The Oscar Pistorius murder case has everything a tabloid junkie could ask for. A celebrated athlete who overcame a severe physical disability to win an Olympic medal is accused of the murder of his beautiful girlfriend. Convicted of “culpable homicide,” the equivalent in the United States of manslaughter, he was sentenced to five years in jail.
After serving one year, Pistorius has been released on parole. The girlfriend’s family is protesting that the sentence is too lenient, and the prosecutors are appealing the judge’s finding of “culpable homicide” rather than murder. (Prosecutors as well as defendants may appeal in South Africa.) Meanwhile Pistorius is staying at his uncle’s luxurious residence in an expensive Pretoria suburb.
The episode provides insights into contemporary South Africa. The country is notorious for violent crime, and especially for violence against women, often by their domestic partners. South Africa has one of the highest levels of rape in the world. There is no dispute that Pistorius killed his girlfriend, yet was sentenced to only five years and was released on parole after serving one year.

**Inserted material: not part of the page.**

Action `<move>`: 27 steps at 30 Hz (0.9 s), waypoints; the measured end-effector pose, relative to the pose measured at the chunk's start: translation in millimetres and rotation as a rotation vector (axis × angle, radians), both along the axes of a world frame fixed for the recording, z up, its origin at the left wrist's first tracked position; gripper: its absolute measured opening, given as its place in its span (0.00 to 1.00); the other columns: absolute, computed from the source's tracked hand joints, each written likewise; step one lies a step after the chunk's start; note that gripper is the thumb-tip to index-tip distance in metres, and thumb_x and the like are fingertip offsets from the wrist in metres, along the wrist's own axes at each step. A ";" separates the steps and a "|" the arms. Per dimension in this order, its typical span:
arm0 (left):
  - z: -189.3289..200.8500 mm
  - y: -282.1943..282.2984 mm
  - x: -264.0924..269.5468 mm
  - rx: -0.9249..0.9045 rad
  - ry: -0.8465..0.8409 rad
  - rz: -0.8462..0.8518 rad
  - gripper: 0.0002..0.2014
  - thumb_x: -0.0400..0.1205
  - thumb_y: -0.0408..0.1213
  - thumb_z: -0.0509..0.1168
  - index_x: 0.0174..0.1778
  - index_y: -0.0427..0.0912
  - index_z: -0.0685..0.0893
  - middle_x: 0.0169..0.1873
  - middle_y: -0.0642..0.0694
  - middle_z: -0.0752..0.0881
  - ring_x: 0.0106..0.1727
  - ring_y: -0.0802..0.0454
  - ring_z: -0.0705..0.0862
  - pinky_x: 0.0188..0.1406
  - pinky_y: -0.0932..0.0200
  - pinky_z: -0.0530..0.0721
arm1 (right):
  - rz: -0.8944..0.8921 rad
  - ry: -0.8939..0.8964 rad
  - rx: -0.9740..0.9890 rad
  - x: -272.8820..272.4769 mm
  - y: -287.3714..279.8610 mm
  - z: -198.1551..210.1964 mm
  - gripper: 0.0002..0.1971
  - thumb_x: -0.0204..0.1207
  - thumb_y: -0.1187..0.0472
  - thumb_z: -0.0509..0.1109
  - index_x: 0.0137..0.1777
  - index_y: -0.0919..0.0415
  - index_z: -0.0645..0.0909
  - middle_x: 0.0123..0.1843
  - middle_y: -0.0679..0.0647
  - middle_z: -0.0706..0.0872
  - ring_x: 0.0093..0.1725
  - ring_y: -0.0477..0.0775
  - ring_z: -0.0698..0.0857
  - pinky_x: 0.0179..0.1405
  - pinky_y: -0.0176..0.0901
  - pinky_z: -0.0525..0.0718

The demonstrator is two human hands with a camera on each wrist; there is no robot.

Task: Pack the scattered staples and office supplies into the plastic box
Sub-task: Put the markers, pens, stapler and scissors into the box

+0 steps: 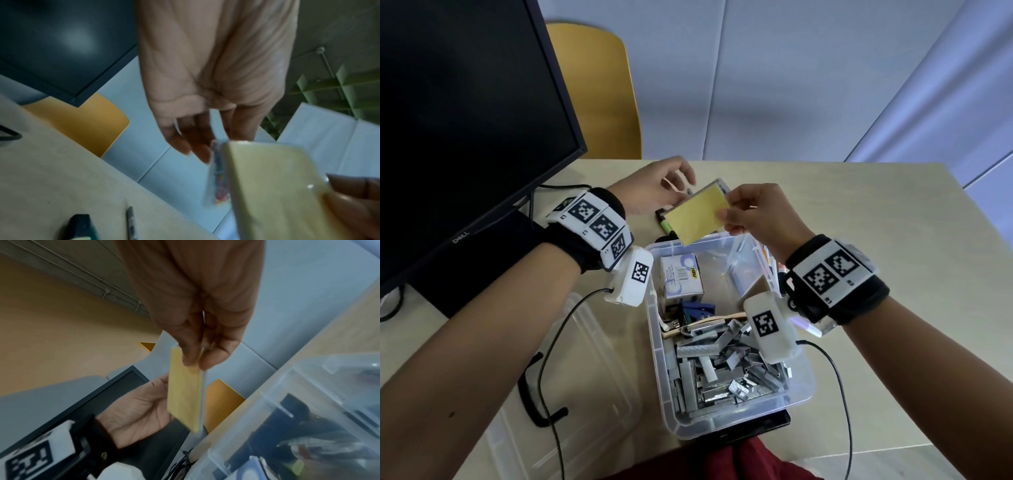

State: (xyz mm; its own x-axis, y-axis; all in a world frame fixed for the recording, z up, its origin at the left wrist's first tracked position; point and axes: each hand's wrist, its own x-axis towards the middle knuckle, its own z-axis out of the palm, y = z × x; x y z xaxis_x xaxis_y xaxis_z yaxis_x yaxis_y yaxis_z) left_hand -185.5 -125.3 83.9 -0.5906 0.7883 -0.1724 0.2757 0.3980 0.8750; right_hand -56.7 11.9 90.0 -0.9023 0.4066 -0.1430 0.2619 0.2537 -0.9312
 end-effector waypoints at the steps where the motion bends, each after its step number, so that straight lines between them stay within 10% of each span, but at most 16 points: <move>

However, the story is a bit more complicated than the famous-athlete-gets-away-with-murder narrative.
Pistorius and his late girlfriend are white. So, too, were the prosecuting and defense attorneys. (There is no jury in South Africa). The judge was a black female. Only twenty-one years after the end of apartheid, the judge’s race and gender attracted little or no comment in the South African media.

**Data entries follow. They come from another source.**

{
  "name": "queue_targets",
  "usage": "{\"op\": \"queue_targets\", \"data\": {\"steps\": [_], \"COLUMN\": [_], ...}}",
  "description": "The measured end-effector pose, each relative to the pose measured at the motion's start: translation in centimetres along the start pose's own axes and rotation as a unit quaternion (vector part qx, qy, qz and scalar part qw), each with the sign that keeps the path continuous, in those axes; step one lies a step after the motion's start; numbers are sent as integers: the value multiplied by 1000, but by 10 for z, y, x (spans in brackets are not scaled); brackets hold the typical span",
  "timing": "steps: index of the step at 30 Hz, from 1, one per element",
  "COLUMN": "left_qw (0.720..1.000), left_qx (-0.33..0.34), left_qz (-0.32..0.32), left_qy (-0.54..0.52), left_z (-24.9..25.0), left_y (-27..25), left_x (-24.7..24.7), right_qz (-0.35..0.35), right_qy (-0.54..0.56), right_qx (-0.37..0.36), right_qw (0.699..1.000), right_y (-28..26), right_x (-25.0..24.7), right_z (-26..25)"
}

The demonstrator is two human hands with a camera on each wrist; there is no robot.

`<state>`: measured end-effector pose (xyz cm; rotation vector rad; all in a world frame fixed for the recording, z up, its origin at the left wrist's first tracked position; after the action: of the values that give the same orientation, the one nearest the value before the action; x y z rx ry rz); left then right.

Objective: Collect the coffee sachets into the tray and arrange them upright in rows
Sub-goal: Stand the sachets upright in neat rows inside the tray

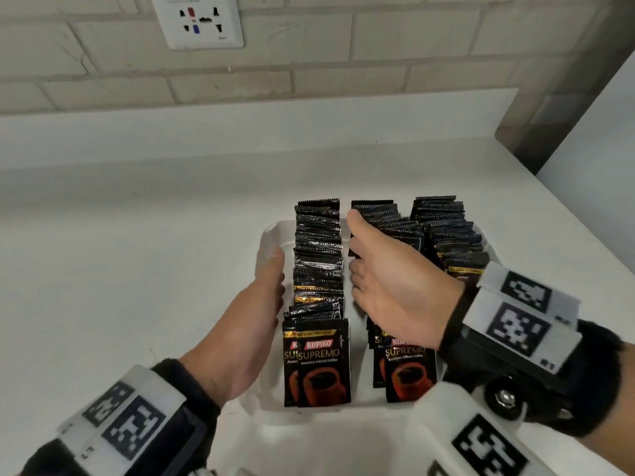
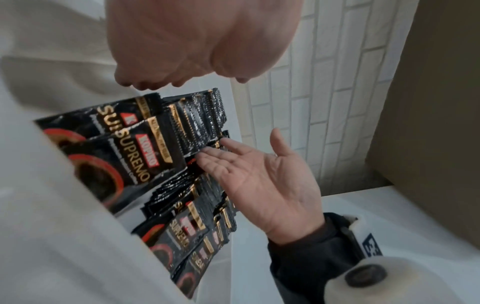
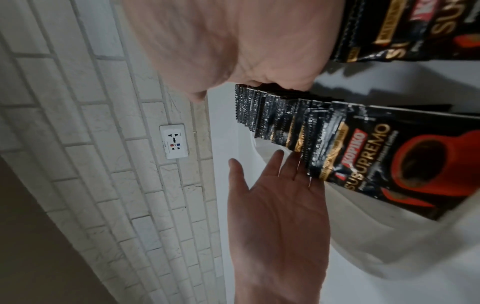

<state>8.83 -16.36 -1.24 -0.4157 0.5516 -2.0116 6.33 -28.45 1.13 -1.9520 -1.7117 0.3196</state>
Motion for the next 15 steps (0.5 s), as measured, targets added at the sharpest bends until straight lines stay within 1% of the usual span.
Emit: {"op": "queue_targets", "data": {"steps": [4,8,12,15], "left_qw": [999,998,997,994], "left_qx": [-28,-46,-70,-91], "left_qz": [-14,-14,-30,-54], "left_qy": [22,28,2,-30], "left_z": [-4,-9,-23,-35], "left_y": [-16,-22,-20,-14], "left_x": [9,8,10,15], "right_qz": [-2,-32,-30,0], "right_qy": [12,35,27,14], "right_qx": [4,34,67,72], "right_qw": [1000,998,997,997], "right_y": [-4,-3,-6,0], "right_x": [5,10,10,14], "right_z": [13,28,42,52]}}
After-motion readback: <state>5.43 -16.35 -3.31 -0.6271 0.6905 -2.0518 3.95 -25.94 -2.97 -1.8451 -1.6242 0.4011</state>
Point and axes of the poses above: each hand's wrist, its own y-axis towards the middle knuckle, its own x-axis out of the palm, z = x × y, the point moved 6 cm from there along y, towards the middle knuckle, and after that the axes turned 2 degrees about -z, right-handed, at the moved point
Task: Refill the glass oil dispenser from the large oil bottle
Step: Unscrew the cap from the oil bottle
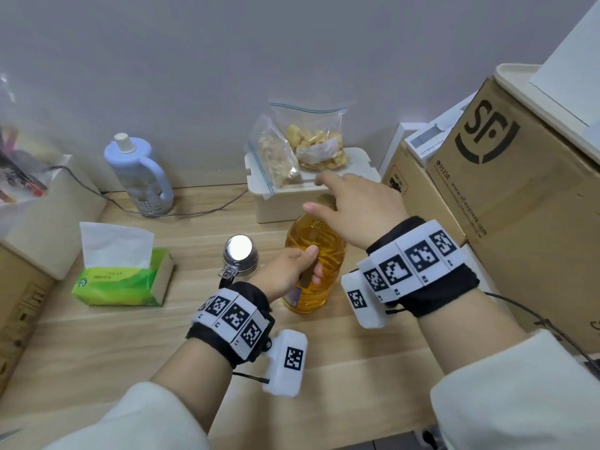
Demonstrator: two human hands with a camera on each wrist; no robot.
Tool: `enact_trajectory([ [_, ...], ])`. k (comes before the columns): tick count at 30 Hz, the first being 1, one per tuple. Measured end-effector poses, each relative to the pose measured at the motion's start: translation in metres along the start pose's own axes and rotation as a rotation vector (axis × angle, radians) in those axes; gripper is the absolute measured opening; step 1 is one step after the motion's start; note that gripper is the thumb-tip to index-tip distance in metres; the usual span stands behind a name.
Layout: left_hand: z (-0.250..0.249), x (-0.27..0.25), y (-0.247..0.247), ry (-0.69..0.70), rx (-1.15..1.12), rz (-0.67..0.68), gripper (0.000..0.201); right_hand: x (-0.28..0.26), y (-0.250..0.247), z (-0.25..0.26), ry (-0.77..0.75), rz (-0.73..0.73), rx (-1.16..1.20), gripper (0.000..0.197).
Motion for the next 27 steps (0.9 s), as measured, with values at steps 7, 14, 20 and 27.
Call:
enact_trajectory([
  [7, 0.005, 0.005, -0.004, -0.001, -0.004, -0.004, 0.047, 0.008, 0.006, 0.010, -0.046, -0.017, -0.123, 0.027],
  [14, 0.008, 0.005, -0.003, 0.009, -0.012, -0.008, 0.046, 0.012, 0.002, 0.008, 0.006, 0.013, -0.009, 0.037],
  [20, 0.010, 0.008, -0.004, 0.019, 0.010, -0.020, 0.047, 0.014, -0.003, 0.006, -0.036, 0.118, 0.101, 0.021],
  [27, 0.011, 0.009, -0.004, 0.023, -0.006, -0.015, 0.046, 0.013, -0.001, 0.010, 0.008, 0.018, -0.013, 0.028],
])
Point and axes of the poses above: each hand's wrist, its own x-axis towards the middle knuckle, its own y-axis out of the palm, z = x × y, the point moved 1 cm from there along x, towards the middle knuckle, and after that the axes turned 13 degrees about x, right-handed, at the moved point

Pistorius’s release after serving one year is in accordance with standard South African practice. A person convicted and sentenced to jail for five years or less is eligible for parole on good behavior after serving one-sixth of his/her sentence.

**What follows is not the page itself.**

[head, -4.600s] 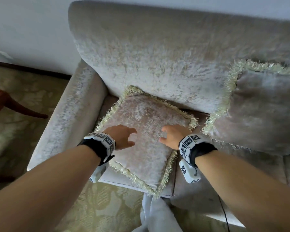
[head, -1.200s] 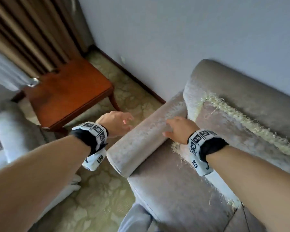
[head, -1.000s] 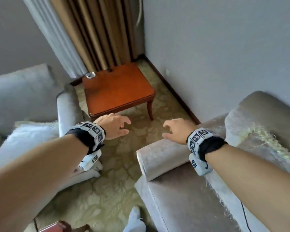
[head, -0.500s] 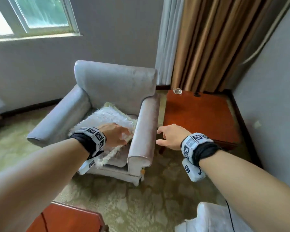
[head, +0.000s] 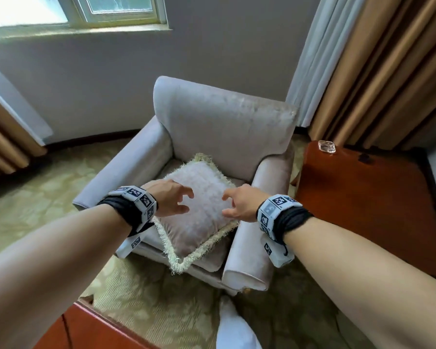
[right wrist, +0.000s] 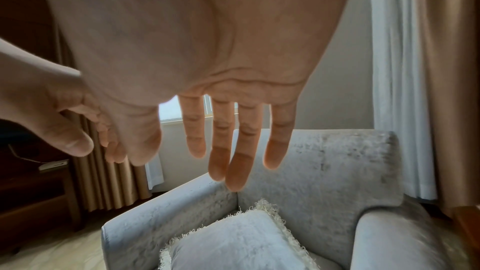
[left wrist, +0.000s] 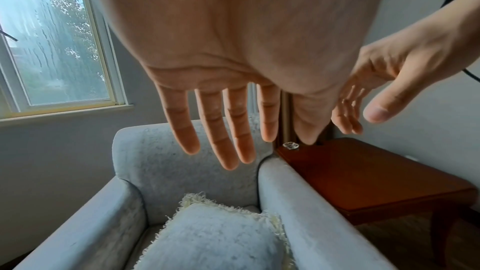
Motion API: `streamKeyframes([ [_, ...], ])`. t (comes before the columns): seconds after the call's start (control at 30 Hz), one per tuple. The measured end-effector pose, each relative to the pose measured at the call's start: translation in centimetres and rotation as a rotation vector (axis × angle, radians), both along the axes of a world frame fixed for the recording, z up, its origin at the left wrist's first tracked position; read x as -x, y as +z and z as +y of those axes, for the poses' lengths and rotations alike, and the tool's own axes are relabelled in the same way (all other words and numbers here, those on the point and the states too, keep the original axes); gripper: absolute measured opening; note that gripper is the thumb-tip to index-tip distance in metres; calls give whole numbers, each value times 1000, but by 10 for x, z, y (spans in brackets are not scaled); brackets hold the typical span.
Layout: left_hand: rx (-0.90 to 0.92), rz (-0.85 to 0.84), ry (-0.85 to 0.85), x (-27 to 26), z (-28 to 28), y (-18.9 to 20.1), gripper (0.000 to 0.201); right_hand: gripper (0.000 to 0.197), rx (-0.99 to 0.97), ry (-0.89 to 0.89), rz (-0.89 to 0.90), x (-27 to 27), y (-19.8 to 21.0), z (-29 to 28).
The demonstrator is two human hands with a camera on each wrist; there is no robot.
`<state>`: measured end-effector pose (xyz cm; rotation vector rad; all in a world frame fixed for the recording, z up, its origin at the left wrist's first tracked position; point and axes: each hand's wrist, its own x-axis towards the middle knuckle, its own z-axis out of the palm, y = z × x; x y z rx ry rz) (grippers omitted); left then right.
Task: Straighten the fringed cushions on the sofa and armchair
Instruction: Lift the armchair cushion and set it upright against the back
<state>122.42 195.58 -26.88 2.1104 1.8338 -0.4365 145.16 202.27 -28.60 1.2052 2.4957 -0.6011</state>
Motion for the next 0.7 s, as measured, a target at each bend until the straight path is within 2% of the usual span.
streamKeyframes([
  [0.2, 21, 13, 80, 47, 80, -17, 43, 53, 41, 66, -5, 58, -27, 97],
  [0.4, 79, 27, 49, 89, 139, -32, 43, 54, 85, 82, -4, 105, -43, 158],
  [0.53, 75, -33, 44, 122, 183, -54, 43, 52, 118, 7, 5, 129, -66, 190],
  [0.7, 146, -58, -93, 170, 248, -107, 42, 51, 198, -184, 7, 164, -114, 215],
])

Corrections policy in South Africa is to encourage paroled prisoners to work. The South African Olympic committee is reported by the media as saying that Pistorius is not prohibited from training and competing. There is also media speculation that Pistorius may work with handicapped children. The corrections department mandates that Pistorius undergo “psychotherapy” while paroled.
So, in a country with high levels of violence against women, the corrections regime is remarkably enlightened. That conclusion assumes, of course, that Pistorius is guilty of “culpable homicide,” and not murder.